■ Extracted data entries

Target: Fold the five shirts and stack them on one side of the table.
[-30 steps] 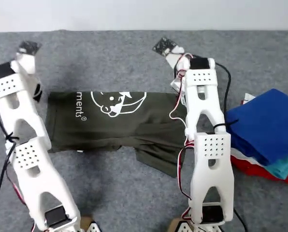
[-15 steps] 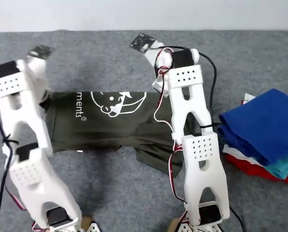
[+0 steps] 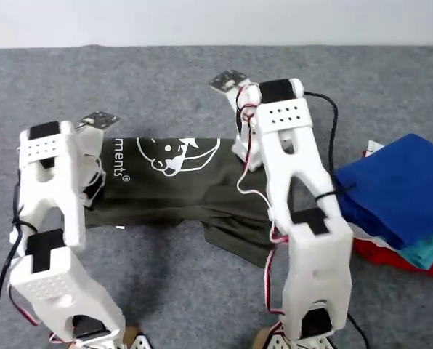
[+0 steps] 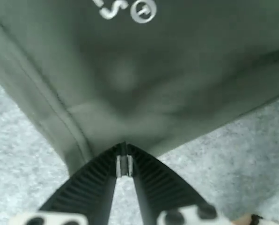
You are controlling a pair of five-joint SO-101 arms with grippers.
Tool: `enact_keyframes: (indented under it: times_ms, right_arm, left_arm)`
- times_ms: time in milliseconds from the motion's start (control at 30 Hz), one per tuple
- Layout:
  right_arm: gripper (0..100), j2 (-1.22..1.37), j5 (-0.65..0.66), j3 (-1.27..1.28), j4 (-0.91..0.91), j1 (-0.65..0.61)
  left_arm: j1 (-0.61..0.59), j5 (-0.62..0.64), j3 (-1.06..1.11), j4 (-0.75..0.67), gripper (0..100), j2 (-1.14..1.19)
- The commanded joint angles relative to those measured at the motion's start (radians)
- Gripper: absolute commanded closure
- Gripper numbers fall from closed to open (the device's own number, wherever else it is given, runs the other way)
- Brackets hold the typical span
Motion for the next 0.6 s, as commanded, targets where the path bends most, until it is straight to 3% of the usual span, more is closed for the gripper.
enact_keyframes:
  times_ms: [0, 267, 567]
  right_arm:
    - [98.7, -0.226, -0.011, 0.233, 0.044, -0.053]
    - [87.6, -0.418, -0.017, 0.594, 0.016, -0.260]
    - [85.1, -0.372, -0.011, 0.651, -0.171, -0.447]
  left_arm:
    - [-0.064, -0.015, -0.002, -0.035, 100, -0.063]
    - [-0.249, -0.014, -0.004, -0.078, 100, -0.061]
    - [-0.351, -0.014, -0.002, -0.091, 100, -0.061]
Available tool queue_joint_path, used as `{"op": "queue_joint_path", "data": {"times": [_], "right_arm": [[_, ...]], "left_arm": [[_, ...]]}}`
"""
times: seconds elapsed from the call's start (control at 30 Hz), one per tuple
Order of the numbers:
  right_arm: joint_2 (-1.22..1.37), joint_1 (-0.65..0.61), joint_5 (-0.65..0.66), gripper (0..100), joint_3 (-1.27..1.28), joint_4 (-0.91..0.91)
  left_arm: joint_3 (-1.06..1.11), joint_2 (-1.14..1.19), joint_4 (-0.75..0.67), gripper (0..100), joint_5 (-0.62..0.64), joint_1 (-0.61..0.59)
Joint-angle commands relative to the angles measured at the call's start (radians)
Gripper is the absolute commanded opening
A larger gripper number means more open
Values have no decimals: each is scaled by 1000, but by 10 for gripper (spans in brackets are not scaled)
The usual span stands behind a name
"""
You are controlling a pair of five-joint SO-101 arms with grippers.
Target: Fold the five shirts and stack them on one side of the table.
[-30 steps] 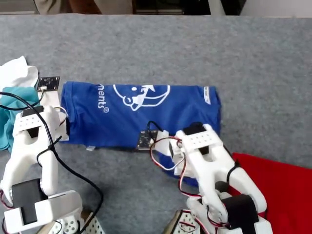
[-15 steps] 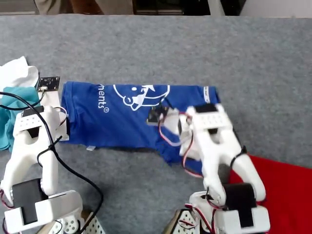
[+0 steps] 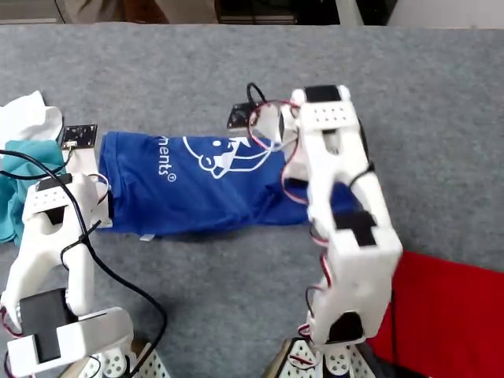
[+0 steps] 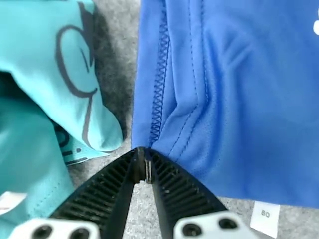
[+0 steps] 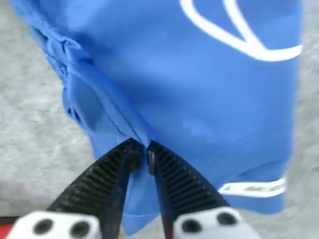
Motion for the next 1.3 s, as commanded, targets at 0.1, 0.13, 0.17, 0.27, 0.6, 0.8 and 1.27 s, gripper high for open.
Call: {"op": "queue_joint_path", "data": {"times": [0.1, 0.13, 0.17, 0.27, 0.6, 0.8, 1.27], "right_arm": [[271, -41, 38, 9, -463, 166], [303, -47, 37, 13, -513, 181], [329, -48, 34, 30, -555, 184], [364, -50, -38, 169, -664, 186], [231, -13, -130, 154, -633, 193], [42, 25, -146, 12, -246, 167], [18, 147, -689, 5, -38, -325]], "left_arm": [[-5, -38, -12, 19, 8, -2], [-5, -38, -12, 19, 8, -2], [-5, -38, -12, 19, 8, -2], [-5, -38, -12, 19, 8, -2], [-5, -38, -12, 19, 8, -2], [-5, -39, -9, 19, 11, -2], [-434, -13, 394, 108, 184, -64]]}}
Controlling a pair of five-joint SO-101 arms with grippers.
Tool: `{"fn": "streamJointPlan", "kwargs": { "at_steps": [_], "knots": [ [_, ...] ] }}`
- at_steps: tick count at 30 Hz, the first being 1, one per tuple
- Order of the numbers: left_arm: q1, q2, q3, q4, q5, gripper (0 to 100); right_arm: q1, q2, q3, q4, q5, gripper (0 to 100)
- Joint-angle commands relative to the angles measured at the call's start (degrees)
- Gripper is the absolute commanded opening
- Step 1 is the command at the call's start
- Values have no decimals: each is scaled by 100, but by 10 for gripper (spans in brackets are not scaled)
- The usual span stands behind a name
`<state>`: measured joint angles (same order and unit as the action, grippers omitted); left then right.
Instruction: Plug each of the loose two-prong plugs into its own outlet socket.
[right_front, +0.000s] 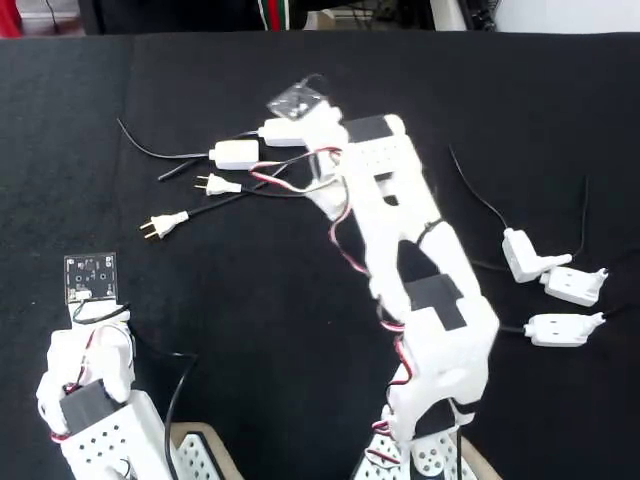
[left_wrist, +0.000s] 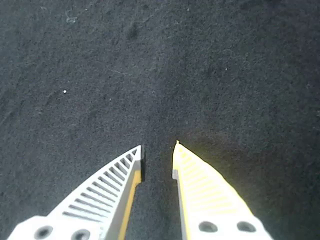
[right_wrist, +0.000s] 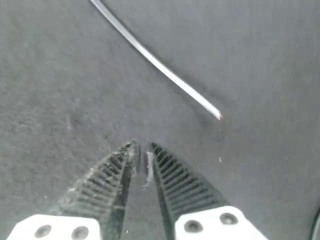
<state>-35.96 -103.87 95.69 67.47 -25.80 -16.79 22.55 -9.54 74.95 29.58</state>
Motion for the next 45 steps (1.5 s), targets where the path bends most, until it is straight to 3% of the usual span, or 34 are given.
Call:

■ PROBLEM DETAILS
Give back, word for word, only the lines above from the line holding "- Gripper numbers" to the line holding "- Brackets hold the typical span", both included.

■ ANSWER AREA
- Gripper numbers fall from closed to open (the device's own number, wherever else it is given, runs the other way)
- Brackets hold the typical span

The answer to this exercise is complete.